4Ibid.; see also p. 579.

5In December Chatham had said that it did: below, p. 569. The Petition claimed for the subject exemption from arbitrary arrest, from having troops quartered on him, from martial law in time of peace, and from taxation not authorized by Parliament. The last claim was the one that BF had previously emphasized: above, XVI, 310.

613 Geo.
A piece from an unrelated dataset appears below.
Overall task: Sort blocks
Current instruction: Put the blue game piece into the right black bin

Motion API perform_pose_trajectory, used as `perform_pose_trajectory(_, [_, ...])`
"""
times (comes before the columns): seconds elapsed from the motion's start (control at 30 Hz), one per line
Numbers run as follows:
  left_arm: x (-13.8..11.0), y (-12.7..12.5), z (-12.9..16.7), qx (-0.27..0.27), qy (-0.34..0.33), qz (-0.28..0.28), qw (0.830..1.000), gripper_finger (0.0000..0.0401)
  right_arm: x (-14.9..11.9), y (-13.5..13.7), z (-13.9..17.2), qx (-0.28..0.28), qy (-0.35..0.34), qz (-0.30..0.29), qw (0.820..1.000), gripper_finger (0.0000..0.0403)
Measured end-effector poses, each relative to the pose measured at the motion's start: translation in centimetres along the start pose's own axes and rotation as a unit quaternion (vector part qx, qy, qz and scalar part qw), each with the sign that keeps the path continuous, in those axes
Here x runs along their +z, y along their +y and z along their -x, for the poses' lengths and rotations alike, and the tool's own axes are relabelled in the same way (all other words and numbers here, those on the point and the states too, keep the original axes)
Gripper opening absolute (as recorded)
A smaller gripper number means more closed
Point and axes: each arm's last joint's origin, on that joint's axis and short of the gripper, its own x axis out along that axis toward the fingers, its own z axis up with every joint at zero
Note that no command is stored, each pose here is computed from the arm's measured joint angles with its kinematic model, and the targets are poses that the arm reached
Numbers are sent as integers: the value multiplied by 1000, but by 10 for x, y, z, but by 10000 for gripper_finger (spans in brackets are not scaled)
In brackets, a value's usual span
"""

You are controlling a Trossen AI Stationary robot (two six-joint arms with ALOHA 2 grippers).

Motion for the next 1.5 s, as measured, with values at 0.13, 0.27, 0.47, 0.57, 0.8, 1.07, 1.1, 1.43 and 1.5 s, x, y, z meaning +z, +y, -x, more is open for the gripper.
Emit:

III, c. 7, applied primarily to Protestant aliens in America.

7The danger of the crown’s coercing one part of the empire with troops raised in another had been on BF’s mind for years: above, XVI, 302–4; XVII, 162.

8The Quartering Act of 1765: above, XII, 106.

1BF had made the same point more lucidly before: if Americans were taxed to support the British government, as Scots were, they should have the same trading privileges. Below, p. 556.

2Ceding the conquests of 1763 would have opened a vista for land speculators. For the instructions see above, XX, 284 n.

3The reference might be either to the Albany Plan of Union of 1754 or to Galloway’s plan of 1774; both contained provisions by which the colonies financed their defense. See above, V, 390, and the note on BF to Galloway below, Feb. 5. BF communicated the second plan to Chatham at about the time these notes were written; see the letter just cited. The other sentences in the paragraph raised points that had long been part of BF’s stock in trade: above, XVII, 325–6, 328, 336–7, 339–40, 342, 386, 398.

4Britain’s financial burden, according to Chatham’s fifth article, had been assumed in part for the defense, extension, and prosperity of the colonies.

5Colonial legislation, we take this to mean, would no longer be subject to disallowance by the crown.

6BF was touching on the fundamental difficulty of reconciliation within the framework of a sovereign Parliament, which might at will redefine that sovereignty. For one suggested way out of the difficulty see below, p. 592 n.